Seeking to strangle protest II

6 08 2020

As several posts have indicated, regime efforts are continuing to limit criticism of the regime and monarch.

A few days ago, it is reported that prosecutors have brought computer crimes charges – a replacement lese majeste charge – against 26 year-old political activist Karn Pongpraphapan. He is due to front the Criminal Court on 14 September, accused “over comments about the monarchy that allegedly caused public disorder and affected the [k]ingdom’s security.” Prosecutors say “that Karn is sued over 2 public Facebook posts during 2 – 4 October 2019. One post compared the fates of monarchies in Russia, France, Germany, Greece and Laos. The second post commented on the hashtag #ขบวนเสด็จ (#RoyalMotorcade), a popular hashtag used to criticize the Thai monarchy at the time.”

Karn has denied all the charges and he has been bailed.

He “was arrested at his house on 7 October 2019 by the Technology Crime Suppression Division (TCSD)…. His smartphone and laptop were seized.”

This case can be read as a threat to young protesters, making Karn an example. This is something that was previously seen in the lese majeste conviction of Jatuphat Boonpattaraksa.
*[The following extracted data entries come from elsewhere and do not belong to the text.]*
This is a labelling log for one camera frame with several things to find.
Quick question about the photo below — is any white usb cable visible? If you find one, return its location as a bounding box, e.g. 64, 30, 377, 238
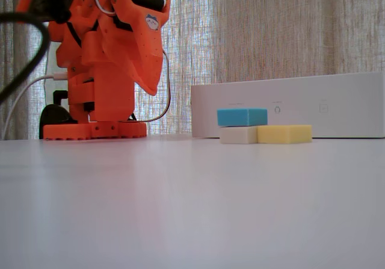
1, 72, 69, 140

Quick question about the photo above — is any beige woven curtain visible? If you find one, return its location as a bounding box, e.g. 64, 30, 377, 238
0, 0, 385, 140

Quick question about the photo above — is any thick black cable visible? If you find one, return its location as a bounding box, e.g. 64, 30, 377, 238
0, 11, 51, 104

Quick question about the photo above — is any yellow foam cuboid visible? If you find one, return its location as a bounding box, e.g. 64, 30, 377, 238
257, 124, 313, 145

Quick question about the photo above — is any white foam cuboid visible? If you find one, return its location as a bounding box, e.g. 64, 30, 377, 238
220, 126, 259, 145

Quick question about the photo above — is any black table clamp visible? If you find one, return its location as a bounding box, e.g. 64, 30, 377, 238
38, 90, 79, 140

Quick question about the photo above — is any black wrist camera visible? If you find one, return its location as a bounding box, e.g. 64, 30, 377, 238
31, 0, 76, 22

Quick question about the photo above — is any white rectangular bin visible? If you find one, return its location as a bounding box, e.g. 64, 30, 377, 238
190, 71, 385, 140

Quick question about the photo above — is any thin servo wire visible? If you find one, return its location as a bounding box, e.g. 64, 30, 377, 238
129, 49, 172, 123

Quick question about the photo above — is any blue foam cuboid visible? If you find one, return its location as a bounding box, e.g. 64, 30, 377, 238
217, 107, 268, 128

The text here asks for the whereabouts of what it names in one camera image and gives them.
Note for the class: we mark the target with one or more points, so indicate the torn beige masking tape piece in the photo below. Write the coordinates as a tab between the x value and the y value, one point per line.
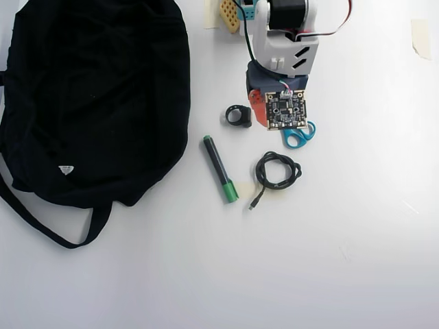
421	37

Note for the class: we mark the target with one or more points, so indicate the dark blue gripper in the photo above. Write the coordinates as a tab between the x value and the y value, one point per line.
256	107

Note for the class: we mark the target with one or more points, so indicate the long beige masking tape strip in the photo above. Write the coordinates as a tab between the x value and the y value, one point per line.
245	188

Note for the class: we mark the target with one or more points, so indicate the camera circuit board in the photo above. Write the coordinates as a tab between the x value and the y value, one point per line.
286	110

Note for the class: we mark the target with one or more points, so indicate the green black marker pen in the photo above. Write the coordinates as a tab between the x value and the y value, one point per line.
217	164

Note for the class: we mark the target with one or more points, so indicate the yellow perforated block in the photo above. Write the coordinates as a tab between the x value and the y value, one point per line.
229	17

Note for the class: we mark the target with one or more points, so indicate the narrow beige masking tape piece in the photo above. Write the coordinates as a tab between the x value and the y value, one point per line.
212	15

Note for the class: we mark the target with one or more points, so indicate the black fabric bag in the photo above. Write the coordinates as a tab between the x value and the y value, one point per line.
96	103

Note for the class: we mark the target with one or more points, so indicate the white teal robot arm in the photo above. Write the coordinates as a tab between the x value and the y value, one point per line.
274	48

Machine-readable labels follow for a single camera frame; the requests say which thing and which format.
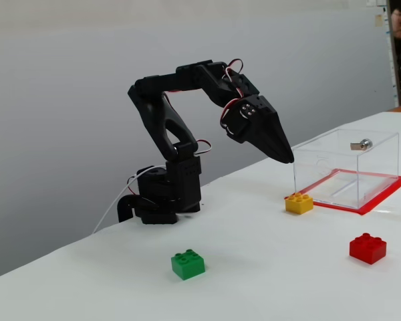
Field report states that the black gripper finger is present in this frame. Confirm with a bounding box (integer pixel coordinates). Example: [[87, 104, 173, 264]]
[[256, 96, 295, 164], [239, 104, 291, 165]]

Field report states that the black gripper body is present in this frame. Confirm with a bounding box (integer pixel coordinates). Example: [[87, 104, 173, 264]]
[[219, 95, 264, 144]]

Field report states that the red lego brick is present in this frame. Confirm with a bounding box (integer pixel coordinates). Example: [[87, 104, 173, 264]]
[[349, 233, 388, 265]]

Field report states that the yellow lego brick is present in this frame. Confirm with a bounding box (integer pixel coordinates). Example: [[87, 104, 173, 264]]
[[284, 193, 314, 215]]

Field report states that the transparent plastic box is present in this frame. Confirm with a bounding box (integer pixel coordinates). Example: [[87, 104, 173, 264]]
[[292, 128, 400, 211]]

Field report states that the silver metal box lock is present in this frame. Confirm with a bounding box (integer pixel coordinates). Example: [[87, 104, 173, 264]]
[[350, 138, 374, 152]]

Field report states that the green lego brick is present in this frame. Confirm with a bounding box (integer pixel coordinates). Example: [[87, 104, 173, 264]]
[[170, 249, 207, 281]]

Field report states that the black table clamp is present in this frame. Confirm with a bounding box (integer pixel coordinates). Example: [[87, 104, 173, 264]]
[[116, 193, 141, 223]]

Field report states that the gripper servo wire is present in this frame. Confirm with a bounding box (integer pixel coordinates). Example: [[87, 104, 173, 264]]
[[219, 96, 243, 138]]

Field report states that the forearm servo wire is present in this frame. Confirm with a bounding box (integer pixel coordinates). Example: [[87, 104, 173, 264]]
[[222, 59, 245, 100]]

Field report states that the red tape frame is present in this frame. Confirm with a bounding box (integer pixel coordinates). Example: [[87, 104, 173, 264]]
[[312, 169, 401, 215]]

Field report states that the white cable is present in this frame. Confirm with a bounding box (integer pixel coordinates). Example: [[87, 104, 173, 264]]
[[92, 163, 164, 235]]

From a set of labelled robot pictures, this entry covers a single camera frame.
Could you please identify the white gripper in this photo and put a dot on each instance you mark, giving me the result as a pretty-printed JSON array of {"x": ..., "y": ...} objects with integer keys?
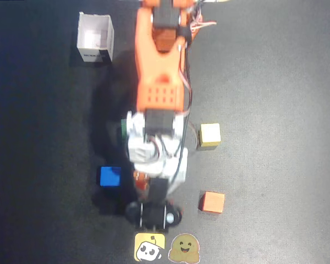
[{"x": 153, "y": 215}]

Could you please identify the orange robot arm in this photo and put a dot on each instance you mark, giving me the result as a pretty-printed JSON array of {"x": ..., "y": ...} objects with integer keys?
[{"x": 159, "y": 68}]

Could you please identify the blue cube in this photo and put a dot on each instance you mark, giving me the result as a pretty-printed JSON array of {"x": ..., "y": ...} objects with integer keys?
[{"x": 110, "y": 176}]

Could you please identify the orange cube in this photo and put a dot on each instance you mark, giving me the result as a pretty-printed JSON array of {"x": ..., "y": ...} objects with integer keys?
[{"x": 212, "y": 202}]

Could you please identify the green cube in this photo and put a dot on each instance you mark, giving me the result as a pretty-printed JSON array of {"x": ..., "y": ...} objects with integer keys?
[{"x": 123, "y": 129}]

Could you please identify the yellow cube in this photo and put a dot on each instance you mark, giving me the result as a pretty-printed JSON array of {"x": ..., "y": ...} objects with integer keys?
[{"x": 209, "y": 135}]

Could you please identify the yellow robot face sticker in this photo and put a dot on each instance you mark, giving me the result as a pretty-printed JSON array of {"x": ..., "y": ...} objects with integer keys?
[{"x": 149, "y": 247}]

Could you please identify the hugging face emoji sticker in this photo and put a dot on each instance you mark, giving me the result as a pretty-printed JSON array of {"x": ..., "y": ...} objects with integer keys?
[{"x": 184, "y": 248}]

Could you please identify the open white cardboard box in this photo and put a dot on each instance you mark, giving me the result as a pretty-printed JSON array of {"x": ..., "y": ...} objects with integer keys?
[{"x": 94, "y": 38}]

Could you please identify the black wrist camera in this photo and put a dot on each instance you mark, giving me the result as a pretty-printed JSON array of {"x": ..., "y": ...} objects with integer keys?
[{"x": 154, "y": 215}]

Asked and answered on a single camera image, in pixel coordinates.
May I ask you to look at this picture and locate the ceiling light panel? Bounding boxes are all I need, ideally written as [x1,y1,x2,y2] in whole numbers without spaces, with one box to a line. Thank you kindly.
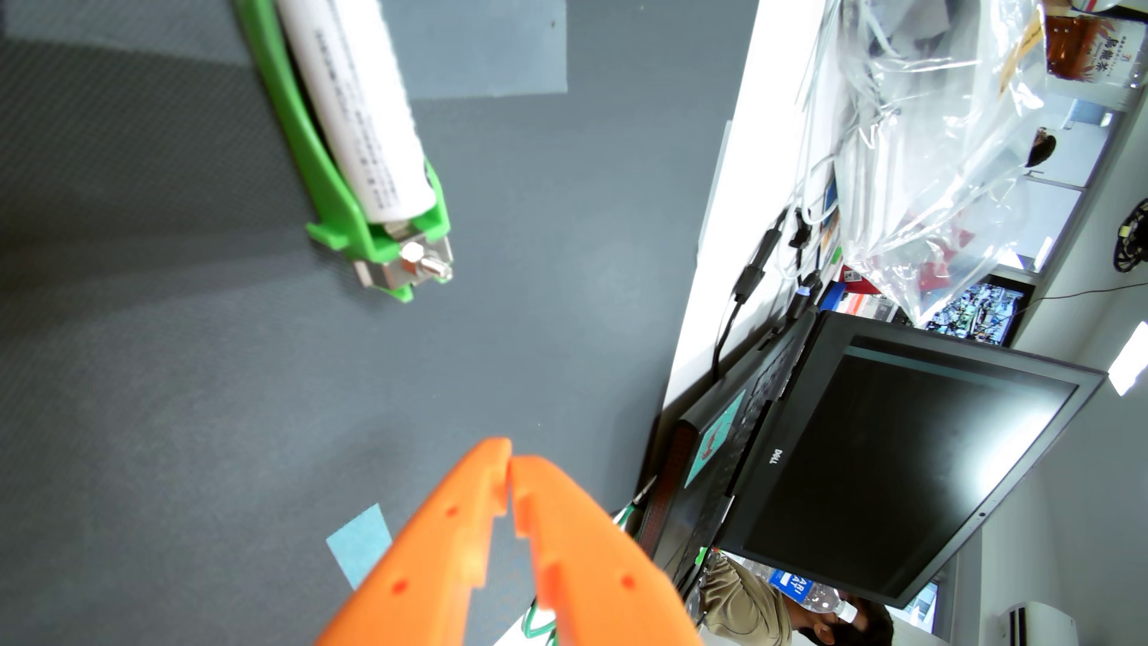
[1107,321,1148,398]

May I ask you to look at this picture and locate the green battery holder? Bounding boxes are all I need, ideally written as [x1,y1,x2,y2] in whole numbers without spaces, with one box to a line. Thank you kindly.
[231,0,455,303]

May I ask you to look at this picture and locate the green cable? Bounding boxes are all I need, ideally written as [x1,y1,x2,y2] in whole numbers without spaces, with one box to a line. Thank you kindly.
[523,502,640,642]

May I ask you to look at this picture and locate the blue label water bottle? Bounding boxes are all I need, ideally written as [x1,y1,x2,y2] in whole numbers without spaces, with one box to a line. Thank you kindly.
[770,569,860,624]

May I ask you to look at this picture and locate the white air conditioner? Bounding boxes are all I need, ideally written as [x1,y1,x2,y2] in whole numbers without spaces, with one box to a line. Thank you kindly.
[1000,601,1080,646]

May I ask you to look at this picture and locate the clear plastic bag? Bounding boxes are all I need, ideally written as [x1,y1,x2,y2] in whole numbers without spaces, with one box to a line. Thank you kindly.
[834,0,1051,326]

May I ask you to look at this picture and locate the seated person with mask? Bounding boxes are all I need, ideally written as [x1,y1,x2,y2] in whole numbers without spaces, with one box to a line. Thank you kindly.
[695,551,896,646]

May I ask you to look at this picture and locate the black Dell laptop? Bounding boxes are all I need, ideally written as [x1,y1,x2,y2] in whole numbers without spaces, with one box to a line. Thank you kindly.
[632,309,1109,610]

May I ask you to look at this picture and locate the black cable with adapter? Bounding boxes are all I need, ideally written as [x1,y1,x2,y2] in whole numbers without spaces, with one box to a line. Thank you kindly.
[711,206,790,382]

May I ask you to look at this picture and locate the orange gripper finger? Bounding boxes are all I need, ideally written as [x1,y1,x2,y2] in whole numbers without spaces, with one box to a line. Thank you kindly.
[510,455,706,646]
[316,437,513,646]

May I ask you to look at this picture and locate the white cylindrical battery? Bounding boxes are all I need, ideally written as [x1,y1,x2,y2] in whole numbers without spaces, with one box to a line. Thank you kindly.
[273,0,438,226]

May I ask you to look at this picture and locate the brown printed package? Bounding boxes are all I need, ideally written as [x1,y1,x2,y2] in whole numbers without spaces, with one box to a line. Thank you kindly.
[1043,4,1148,88]

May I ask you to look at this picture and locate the coiled black cable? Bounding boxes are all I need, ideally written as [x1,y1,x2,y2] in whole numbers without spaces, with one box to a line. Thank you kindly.
[1113,199,1148,273]

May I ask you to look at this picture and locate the grey tape strip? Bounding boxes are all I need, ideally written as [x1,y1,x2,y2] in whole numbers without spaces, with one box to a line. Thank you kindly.
[0,0,569,98]

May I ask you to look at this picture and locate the small colourful display screen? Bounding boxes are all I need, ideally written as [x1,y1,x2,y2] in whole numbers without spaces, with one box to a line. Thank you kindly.
[924,278,1033,346]

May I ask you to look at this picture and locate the light blue tape patch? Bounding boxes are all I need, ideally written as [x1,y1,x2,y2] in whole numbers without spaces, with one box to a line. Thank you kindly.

Related, with Arnon Nampa’s recent audacious speech on the monarchy to activists on Monday, as expected, Khaosod reports that, on Wednesday, Vice Minister of the Office of the Prime Minister Apiwat Kantong has “filed a police complaint accusing a leader [Arnon] of a recent Harry Potter-themed political rally of defaming the monarchy.” That’s code for lese majeste.

Apiwat claimed: “His speeches infringed upon the monarchy, revered among all Thais…. He distorted the truth, and made disparaging, mocking, and instigating remarks that invited others to criticize the monarchy in a public space.” He added: “Arnon and the unnamed person who is supporting the protest broke the Emergency Decree as well as many criminal laws,” Apiwat said. “He wanted to damage the monarchy and create division in the country.” In other words, he is claiming (another) lom chao plot.

Around the same time, “[p]olice … summoned five organisers of student-led protests against the government, saying they had violated a coronavirus emergency decree that forbids large gatherings…”. This included Arnon who was “being summoned over an earlier protest in July outside the army headquarters.” Police stated that “they were looking into what took place at Monday’s protest…”.